Editing or proofreading domains of
aminoacyl-tRNA synthetases (AaRSs) hydrolyze misaminoacylated-tRNAs thereby
maintaining a high fidelity during translation. Archaeal threonyl-tRNA
synthetases (ThrRSs) possess an editing
domain that is unrelated to its eubacterial/eukaryotic counterparts. The domain
bears a striking structural homology to D-aminoacyl-tRNA deacylases (DTDs),
which remove D-amino acids charged on tRNA, that allowed us to propose a model
for perpetuation of homochirality in proteins. We earlier suggested that the
ThrRS editing domain from Pyrococcus
abyssi (Pab-NTD) does not use any
specific side chains for catalysis but employs a RNA-assisted water mediated
catalytic mechanism.

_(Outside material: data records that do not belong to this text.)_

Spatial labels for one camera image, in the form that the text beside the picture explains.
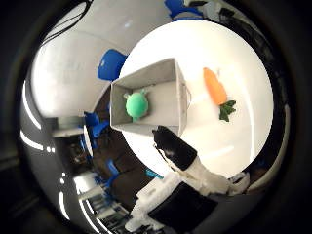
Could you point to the blue chair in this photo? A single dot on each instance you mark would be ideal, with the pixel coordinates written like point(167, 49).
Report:
point(96, 125)
point(180, 7)
point(112, 169)
point(111, 64)

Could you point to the grey open box container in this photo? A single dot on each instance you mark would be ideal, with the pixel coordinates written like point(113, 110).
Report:
point(162, 97)

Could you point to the orange carrot plush toy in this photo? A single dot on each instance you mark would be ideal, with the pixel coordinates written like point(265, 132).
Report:
point(214, 86)

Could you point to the green turtle plush toy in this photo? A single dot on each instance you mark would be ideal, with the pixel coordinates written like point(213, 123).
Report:
point(136, 104)

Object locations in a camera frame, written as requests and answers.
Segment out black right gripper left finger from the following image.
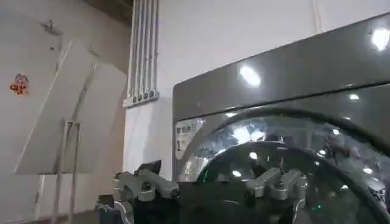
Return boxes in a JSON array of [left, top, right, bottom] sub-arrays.
[[114, 159, 180, 202]]

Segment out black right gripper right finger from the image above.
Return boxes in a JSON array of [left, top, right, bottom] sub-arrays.
[[245, 166, 308, 201]]

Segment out round glass dryer door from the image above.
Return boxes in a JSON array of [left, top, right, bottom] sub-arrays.
[[179, 107, 390, 224]]

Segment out white label sticker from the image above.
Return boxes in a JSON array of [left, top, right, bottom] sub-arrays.
[[174, 117, 206, 161]]

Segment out grey dryer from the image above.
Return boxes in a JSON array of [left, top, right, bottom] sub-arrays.
[[172, 12, 390, 224]]

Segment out white leaning panel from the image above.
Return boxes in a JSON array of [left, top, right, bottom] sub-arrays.
[[0, 7, 128, 177]]

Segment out white pipe bundle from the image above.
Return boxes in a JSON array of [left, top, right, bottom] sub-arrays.
[[122, 0, 160, 108]]

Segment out red sticker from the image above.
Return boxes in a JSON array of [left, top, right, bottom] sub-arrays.
[[9, 73, 30, 97]]

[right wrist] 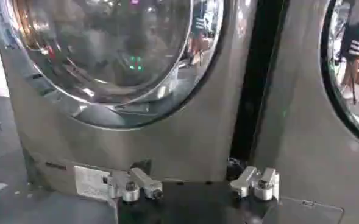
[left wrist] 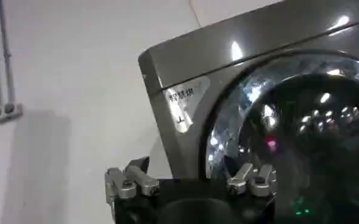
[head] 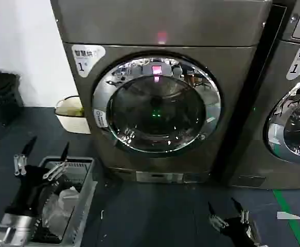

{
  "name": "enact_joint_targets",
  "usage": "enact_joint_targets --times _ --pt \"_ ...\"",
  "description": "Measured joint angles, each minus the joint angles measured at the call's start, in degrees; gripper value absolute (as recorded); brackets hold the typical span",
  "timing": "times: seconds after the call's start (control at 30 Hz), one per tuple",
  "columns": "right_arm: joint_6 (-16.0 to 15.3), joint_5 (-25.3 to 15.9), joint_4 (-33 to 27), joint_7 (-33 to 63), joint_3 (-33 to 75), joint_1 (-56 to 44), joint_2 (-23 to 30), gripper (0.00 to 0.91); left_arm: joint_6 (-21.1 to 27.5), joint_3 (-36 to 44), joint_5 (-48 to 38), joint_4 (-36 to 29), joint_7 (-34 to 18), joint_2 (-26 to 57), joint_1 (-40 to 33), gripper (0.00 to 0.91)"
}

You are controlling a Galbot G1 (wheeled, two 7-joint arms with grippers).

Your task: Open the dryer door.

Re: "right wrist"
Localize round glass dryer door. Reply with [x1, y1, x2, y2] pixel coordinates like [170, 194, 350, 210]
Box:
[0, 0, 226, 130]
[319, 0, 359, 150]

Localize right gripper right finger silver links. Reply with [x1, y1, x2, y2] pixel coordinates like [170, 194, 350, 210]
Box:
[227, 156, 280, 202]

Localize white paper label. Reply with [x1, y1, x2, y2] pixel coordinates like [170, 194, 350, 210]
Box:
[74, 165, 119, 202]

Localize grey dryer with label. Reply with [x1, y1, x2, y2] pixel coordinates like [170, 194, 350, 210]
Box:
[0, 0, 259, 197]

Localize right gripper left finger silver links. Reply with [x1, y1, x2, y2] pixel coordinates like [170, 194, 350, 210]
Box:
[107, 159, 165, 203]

In this talk, I will present some of our recent findings
on a crucial 'chiral proofreading' mechanism
by which D-amino acids are prevented by DTD from infiltrating the translational
machinery. We show how the enzyme has
been designed to be absolutely configuration-specific so that it does not
cross-react with the abundant L-aa-tRNA pool in the cell. Therefore, the study
highlights the importance of such fundamental enantioselection processes not
only in the early evolution of translational apparatus but also in the neuronal
context where some D-amino acids are present in high concentrations.